Сегодня известно лишь то, что бумаги, среди которых был и дневник Корчака, добрались до Неверли, а потом были оставлены на хранение у Марины Фальской в «Нашем доме» на Белянах. Для безопасности их замуровали в тайнике на чердаке Дома. После войны – в 1958 году – Неверли опубликовал «Дневник», но остальные документы не были обнародованы. Их след затерялся на много лет. Однако кто-то знал об их существовании, кто-то хранил их, кто-то определил их судьбу. Почему ни у кого из польских исследователей не было доступа к ним? Почему они в конце концов попали в Израиль? О причинах можно только догадываться. Письма Корчака – воинственные, безжалостные, написанные в запале в минуты отчаяния – представляли в черном свете его самого и многих других людей. Большинство людей, чьи фамилии он упоминает, погибли, но остались их родные, друзья. Выжили свидетели, знавшие другую, зачастую героическую, правду о людях – а не ту, что была запечатлена в заметках. Поэтому, возможно, были по-своему правы те люди, устроившие так, чтобы документы из гетто не увидели свет слишком рано. Чтобы они нашлись только тогда, когда содержащиеся в них резкие слова уже не могли никого задеть.

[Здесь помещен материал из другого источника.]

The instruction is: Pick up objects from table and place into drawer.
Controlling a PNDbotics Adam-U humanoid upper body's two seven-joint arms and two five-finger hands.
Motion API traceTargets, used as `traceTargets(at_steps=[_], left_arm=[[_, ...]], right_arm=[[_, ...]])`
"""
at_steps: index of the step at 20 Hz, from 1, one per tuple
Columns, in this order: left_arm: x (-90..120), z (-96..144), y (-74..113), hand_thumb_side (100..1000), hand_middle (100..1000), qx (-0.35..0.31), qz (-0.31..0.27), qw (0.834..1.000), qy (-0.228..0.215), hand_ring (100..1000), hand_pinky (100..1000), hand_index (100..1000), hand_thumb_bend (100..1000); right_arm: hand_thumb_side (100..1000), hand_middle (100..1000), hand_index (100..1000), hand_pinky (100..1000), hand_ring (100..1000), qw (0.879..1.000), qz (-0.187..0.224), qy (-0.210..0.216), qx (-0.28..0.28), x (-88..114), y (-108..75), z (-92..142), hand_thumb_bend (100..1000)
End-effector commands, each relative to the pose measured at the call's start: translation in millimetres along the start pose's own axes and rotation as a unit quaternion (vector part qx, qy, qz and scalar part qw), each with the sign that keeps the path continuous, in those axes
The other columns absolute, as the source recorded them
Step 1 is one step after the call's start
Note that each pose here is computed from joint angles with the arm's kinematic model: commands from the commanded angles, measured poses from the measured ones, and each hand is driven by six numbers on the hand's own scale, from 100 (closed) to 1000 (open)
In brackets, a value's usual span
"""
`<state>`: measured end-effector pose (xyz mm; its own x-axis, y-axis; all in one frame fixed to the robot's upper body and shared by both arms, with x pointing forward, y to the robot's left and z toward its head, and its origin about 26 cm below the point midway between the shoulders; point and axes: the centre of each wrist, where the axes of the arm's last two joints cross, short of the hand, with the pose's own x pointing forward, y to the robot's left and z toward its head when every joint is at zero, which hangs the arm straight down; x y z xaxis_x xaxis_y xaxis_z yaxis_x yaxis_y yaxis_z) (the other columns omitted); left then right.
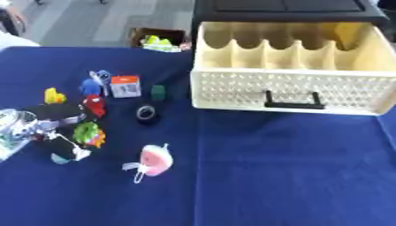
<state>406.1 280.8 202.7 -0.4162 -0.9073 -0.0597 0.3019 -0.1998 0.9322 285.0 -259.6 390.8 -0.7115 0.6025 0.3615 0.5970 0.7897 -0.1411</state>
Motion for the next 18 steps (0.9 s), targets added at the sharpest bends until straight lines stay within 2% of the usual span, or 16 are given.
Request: traceTargets(at_steps=[1,9,18], left_arm=[[-3.2,9.6,18.7,326,634,0.022,-0.018,1.0,0.002,533,251,614,100],[4.1,15.2,34.5,282,616,0.043,-0.039,0.998,-0.013,519,243,558,100],[19.0,30.5,67.1,239,604,0.089,-0.054,0.994,-0.044,503,230,514,100]], right_arm=[[1000,306,619,538,387,1.0,0.001,-0.016,-0.007,6.9,-4.7,-5.2,100],[1000,308,619,537,388,1.0,0.0,-0.016,-0.007,6.4,-4.2,-4.5,100],[1000,308,619,535,388,1.0,0.001,-0.016,-0.006,6.9,-3.4,-4.4,100]])
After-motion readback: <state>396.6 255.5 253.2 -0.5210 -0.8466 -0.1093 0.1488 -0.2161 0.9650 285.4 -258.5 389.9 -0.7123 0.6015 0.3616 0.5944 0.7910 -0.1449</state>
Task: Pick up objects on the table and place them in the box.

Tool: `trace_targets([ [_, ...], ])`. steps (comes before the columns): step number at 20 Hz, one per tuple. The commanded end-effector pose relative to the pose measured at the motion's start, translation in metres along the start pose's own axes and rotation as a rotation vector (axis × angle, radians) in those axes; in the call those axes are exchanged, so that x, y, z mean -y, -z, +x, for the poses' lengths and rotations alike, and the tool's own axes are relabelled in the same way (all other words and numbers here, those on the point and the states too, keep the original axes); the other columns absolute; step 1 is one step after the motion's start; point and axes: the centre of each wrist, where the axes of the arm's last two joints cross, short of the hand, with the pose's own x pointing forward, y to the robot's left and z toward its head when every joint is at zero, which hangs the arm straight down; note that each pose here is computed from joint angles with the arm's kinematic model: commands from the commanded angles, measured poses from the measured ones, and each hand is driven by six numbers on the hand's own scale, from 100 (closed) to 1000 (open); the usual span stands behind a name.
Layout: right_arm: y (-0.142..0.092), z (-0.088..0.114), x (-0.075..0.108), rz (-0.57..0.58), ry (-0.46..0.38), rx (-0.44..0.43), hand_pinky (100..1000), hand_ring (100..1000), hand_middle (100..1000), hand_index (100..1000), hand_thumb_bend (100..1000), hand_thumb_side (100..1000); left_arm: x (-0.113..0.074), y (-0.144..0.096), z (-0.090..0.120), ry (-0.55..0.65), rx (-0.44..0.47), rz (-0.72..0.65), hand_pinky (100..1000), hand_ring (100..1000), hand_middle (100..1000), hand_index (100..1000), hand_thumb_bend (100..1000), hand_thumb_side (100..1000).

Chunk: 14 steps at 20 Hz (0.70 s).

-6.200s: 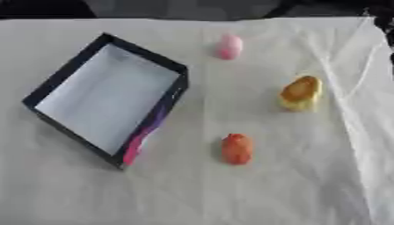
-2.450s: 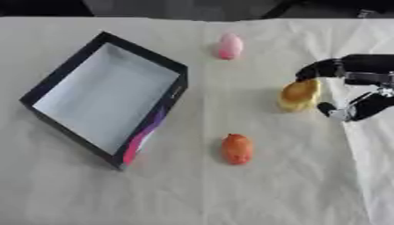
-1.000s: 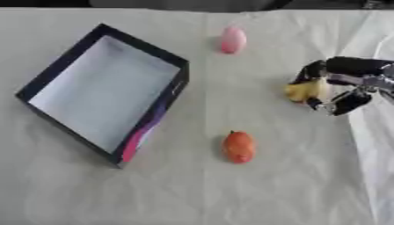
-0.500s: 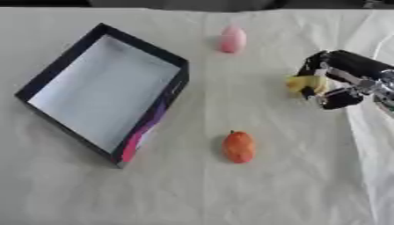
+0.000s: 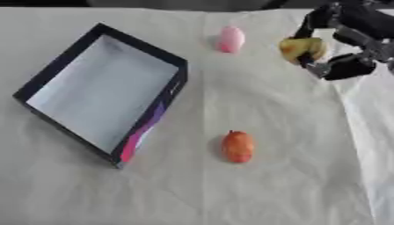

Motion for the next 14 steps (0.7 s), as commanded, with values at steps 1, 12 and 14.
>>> trace_targets([
  [1, 0.019, 0.02, 0.038, -0.053, -0.035, 0.094, 845, 637, 501, 593, 196, 100, -0.01, 0.005, 0.007, 0.041, 0.031, -0.002, 853, 734, 782, 894, 140, 721],
  [12, 0.145, 0.072, 0.067, -0.138, 0.02, 0.379, 833, 626, 494, 582, 265, 100, -0.017, 0.003, 0.003, 0.06, 0.011, 0.02, 853, 732, 780, 891, 141, 716],
  [14, 0.164, 0.081, 0.066, -0.131, 0.008, 0.41, 832, 627, 494, 583, 293, 100, -0.016, 0.004, 0.001, 0.06, 0.004, 0.016, 853, 731, 779, 890, 140, 721],
])
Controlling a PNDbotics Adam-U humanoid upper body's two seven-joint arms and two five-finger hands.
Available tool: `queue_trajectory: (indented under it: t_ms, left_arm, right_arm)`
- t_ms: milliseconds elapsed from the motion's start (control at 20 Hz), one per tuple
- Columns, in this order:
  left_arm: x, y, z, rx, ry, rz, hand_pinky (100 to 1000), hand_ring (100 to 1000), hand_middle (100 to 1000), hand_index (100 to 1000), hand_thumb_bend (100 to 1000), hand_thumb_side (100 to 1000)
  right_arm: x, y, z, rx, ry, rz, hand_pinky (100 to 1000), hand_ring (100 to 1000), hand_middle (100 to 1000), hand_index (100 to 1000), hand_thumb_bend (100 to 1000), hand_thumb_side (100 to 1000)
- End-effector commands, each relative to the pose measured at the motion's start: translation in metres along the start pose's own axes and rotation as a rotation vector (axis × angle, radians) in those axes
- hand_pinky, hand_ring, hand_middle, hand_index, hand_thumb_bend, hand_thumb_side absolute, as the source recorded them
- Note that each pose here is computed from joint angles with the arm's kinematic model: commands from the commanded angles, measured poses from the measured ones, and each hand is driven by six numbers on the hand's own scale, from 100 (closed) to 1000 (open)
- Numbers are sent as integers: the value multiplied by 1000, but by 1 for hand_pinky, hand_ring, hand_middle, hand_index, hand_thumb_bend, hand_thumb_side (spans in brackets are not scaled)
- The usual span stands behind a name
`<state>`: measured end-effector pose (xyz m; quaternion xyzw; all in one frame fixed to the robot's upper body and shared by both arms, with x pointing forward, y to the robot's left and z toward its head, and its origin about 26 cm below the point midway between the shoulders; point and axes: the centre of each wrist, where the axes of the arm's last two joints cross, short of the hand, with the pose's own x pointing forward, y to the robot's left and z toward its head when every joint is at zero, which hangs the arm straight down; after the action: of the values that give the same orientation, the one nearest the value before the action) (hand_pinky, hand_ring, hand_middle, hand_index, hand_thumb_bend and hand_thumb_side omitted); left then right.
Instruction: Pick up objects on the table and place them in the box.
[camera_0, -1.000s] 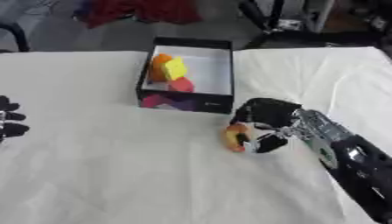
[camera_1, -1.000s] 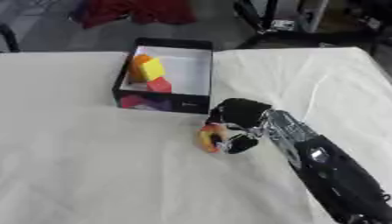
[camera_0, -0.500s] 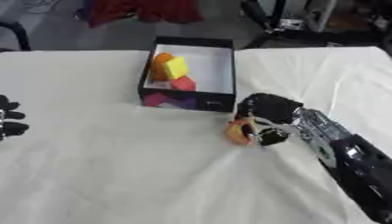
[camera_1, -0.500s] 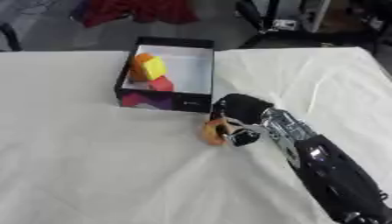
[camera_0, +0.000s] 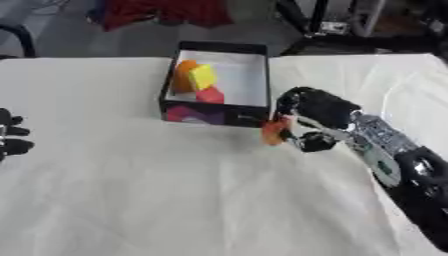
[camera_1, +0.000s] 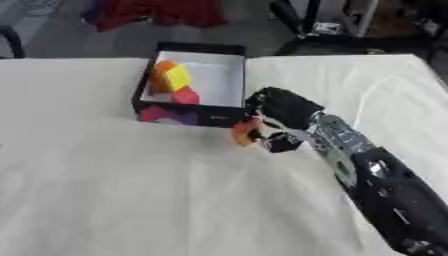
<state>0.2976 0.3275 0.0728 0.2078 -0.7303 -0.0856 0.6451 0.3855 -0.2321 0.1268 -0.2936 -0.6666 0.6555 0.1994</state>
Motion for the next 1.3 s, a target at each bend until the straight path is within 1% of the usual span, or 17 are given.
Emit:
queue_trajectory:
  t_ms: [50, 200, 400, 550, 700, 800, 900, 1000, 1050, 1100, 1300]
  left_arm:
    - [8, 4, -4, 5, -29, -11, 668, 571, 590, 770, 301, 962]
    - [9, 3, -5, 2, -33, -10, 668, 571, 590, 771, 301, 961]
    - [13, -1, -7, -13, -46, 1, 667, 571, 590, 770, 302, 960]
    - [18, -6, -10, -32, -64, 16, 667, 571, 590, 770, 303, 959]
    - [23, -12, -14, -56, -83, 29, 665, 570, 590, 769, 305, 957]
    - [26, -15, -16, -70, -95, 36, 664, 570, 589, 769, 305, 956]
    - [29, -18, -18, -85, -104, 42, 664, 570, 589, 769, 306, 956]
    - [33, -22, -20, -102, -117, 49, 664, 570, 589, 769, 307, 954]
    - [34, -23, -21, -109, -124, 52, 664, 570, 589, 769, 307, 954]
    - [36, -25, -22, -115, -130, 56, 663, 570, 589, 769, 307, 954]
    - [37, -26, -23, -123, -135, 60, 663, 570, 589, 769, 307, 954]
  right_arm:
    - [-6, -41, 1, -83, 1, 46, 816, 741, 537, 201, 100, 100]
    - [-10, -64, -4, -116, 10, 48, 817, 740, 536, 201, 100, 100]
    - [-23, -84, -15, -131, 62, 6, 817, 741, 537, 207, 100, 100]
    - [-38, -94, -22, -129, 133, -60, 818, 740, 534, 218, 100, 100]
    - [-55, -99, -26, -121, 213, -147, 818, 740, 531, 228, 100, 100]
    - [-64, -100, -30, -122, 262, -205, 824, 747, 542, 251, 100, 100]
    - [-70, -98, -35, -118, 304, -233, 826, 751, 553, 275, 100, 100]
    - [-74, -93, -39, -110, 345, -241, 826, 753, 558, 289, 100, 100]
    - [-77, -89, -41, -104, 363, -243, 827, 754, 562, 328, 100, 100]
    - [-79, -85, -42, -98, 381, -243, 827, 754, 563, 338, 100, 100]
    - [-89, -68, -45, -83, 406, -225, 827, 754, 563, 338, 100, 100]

Ведь иногда и вправду кажется, что Корчаком овладевала мания преследования. Честнейших, самоотверженных людей он называл ворами. Вступал в бурные споры с друзьями довоенных лет, преданных детям так же горячо, как и он. Писал в дирекцию «Центоса»: «Я не угрожаю, но предостерегаю. Довольно шутовства и грязного мошенничества»{411}.
Директору «Центоса» Адольфу Берману:
Ошибкой было бы называть – с презрением и отвращением – доносчиком того, кто желает предать гласности опись имущества малолетних, в то время когда преступники хотят уничтожить ребенка, а имущество захватить или растратить. <…>
Я обвиняю Вас не в злом умысле, но в невежестве, в упорном желании действовать под прикрытием, в трусливом уклонении от ответственности{412}.
Инженеру Станиславу Шерешевскому, члену Еврейского совета, с жалобой на «Центос»: «К самым обременительным обязанностям я отношу ругань с наглым, бесстыдным и хищным сбродом, который, по злосчастной случайности, призван решать близкие и важные для меня дела»{413}.
Доктору Зофии Розенблюм, главному врачу «Центоса», с жалобой на ее «безумных, бессознательных начальников»: «Они могут меня ненавидеть, презирать, обворовывать, проклинать, как хотят и сколько хотят; но они не могут во имя этого презрения и ненависти к моей персоне красть у детей ни рыбьего жира, ни сахара, ни яиц, ничего, что им принадлежит»{414}.